Articles written in Sadhana
Volume 45 All articles Published: January 2020 Article ID 0007 Original Article (Mechanical Sciences)
The present work aims to study the time-dependent thin porous film flow of an Oldroyd-B model on a heated infinite long flat plate. The fluid and the substrate are both at rest initially. Suddenly, the plate is jolted into motion in its own plane with an oscillatory velocity. Further, an insoluble surfactant is located at the freesurface but not in the bulk of the fluid. Inversion of Laplace transform is applied to obtain numerical solutions to the problem. Due to the difficult analytical inversions back to the real-time domain, the need to use numerical inverse Laplace transforms arises, and a numerical approach for this purpose is mentioned and applied.
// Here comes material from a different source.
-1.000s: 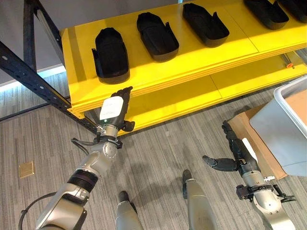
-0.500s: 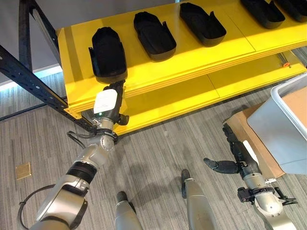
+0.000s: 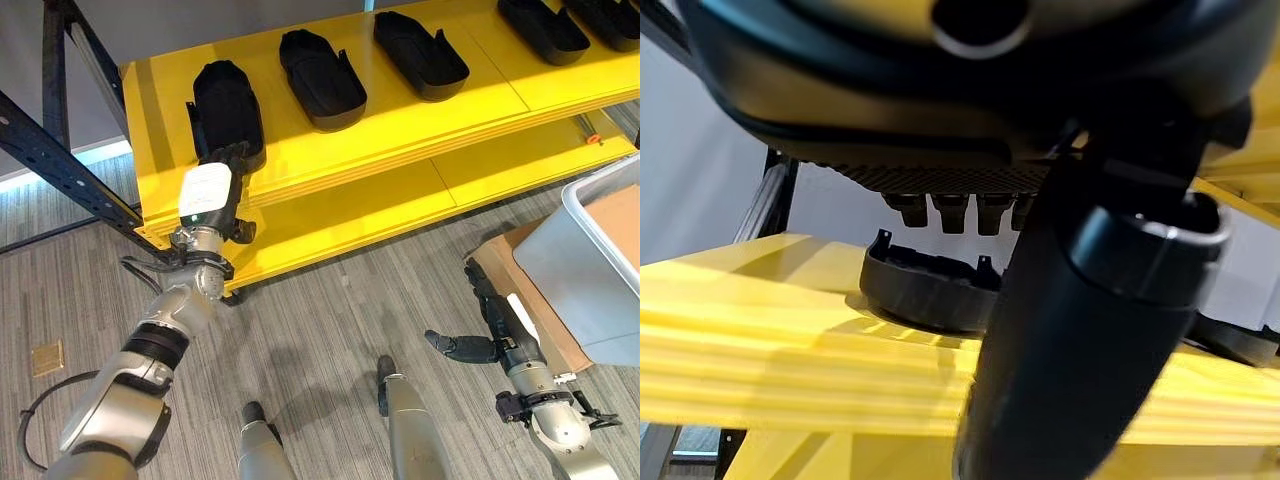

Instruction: Move parts from the plastic box to the shelf.

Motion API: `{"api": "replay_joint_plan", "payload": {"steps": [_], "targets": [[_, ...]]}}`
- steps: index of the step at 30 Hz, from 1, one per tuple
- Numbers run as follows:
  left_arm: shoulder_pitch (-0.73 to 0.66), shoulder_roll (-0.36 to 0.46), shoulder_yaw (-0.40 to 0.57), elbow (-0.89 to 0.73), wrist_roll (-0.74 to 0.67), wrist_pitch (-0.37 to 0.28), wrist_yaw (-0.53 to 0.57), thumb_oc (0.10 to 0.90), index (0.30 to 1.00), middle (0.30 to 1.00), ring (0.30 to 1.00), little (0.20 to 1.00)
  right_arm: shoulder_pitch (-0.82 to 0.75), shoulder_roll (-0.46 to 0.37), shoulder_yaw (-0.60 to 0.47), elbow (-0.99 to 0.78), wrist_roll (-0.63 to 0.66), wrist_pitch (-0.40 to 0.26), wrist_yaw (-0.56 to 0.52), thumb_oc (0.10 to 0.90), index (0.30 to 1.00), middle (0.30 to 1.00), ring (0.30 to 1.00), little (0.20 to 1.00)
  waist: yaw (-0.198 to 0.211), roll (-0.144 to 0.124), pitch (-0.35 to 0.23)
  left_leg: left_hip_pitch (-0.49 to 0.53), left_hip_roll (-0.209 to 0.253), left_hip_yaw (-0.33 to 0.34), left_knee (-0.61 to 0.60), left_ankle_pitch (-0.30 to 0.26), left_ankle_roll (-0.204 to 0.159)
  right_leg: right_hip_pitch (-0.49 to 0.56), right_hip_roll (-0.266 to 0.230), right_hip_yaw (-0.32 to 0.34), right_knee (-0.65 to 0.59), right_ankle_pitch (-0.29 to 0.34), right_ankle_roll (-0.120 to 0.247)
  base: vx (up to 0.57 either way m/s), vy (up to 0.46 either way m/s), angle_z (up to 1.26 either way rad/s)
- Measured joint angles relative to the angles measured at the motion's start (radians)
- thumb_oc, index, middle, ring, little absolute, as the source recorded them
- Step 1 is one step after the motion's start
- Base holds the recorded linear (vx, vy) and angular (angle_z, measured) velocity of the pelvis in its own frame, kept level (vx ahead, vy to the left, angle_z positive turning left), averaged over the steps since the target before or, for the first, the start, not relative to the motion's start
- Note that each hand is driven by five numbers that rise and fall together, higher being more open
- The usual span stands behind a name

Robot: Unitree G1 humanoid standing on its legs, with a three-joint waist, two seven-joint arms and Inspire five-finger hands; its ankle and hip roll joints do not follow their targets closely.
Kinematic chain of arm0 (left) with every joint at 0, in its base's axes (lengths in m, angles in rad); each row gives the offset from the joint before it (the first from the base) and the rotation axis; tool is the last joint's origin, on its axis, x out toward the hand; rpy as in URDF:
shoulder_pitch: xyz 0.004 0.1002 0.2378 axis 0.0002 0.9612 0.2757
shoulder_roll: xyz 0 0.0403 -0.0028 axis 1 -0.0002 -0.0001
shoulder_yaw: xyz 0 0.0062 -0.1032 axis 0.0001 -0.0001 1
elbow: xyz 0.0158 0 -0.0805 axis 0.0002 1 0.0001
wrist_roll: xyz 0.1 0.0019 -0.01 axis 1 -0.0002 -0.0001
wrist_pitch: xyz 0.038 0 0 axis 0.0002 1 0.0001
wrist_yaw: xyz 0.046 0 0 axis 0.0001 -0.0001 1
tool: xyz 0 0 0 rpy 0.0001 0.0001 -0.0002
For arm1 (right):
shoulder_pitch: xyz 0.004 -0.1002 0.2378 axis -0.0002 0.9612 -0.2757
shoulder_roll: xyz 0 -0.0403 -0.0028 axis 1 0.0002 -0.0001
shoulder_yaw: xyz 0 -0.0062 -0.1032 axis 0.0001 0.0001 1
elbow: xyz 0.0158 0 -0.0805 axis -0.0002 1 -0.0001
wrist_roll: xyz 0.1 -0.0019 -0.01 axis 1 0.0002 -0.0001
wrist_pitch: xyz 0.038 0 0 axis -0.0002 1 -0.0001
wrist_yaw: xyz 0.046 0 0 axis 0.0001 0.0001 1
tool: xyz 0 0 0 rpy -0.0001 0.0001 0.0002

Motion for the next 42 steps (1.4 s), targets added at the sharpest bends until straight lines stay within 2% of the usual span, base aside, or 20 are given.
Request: {"api": "replay_joint_plan", "payload": {"steps": [4,15,28,34,42], "targets": [[-0.03,0.0,-0.037,0.067,0.003,0.001,-0.003,0.9,1.0,1.0,1.0,1.0,0.009,0.0,0.0,0.0,0.001,0.0,0.0,0.9,1.0,1.0,1.0,1.0,-0.002,0.0,0.0,-0.001,0.001,0.001,0.006,-0.005,-0.001,-0.002,0.003,0.004,0.001,0.0,0.0,0.0,0.0,-0.02],[-0.029,0.0,-0.039,0.064,0.007,-0.001,-0.003,0.9,1.0,1.0,1.0,1.0,0.031,0.0,-0.001,0.0,0.001,0.0,0.0,0.9,1.0,1.0,1.0,1.0,-0.002,0.0,0.0,-0.015,0.002,0.003,0.016,-0.01,-0.003,-0.015,0.004,0.011,0.004,0.0,0.002,0.0,-0.001,-0.01],[0.082,0.081,-0.021,-0.132,0.042,-0.025,-0.004,0.9,1.0,1.0,1.0,1.0,0.023,0.001,-0.01,0.0,0.0,-0.003,-0.002,0.9,1.0,1.0,1.0,1.0,0.008,-0.007,0.004,-0.018,0.001,0.004,0.012,-0.012,-0.001,-0.018,0.002,0.009,0.005,-0.006,0.005,0.0,0.0,0.0],[0.136,0.097,0.054,-0.226,0.044,-0.035,-0.004,0.9,1.0,1.0,1.0,1.0,0.018,0.002,-0.013,0.0,0.0,-0.004,-0.002,0.9,1.0,1.0,1.0,1.0,0.017,-0.011,0.017,-0.016,0.001,0.004,0.01,-0.013,0.001,-0.019,0.002,0.008,0.009,-0.01,0.006,0.0,0.0,0.0],[0.136,0.11,0.053,-0.243,0.046,-0.045,-0.004,0.9,1.0,1.0,1.0,1.0,0.022,0.002,-0.013,0.0,0.0,-0.004,-0.002,0.9,1.0,1.0,1.0,1.0,0.026,-0.01,0.021,-0.015,0.0,0.003,0.009,-0.013,0.001,-0.02,0.0,0.006,0.018,-0.011,0.006,0.0,0.0,0.0]]}}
The analytical solution of the special case of the isothermal liquid film when the Reynolds number is vanishing small is obtained and discussed. The flow rate and skin friction are investigated and plotted. Depending on the selectedparameters, it is revealed that relaxation time constant lowers the velocity, while the effect of retardation time is opposed to that of relaxation time. It is noted that the Péclet number and capillary number enhance the heat transfer rate, whereas the converse is true for elasticity number. It is also observed that the motion of the free surface grows gradually with the increase of Darcy number. The Reynolds number is found to enhance the flow rate and lower skin friction. In the special case when the Reynolds number is vanishing small, it has been shown that the capillary number has an effect, unlike the elasticity number.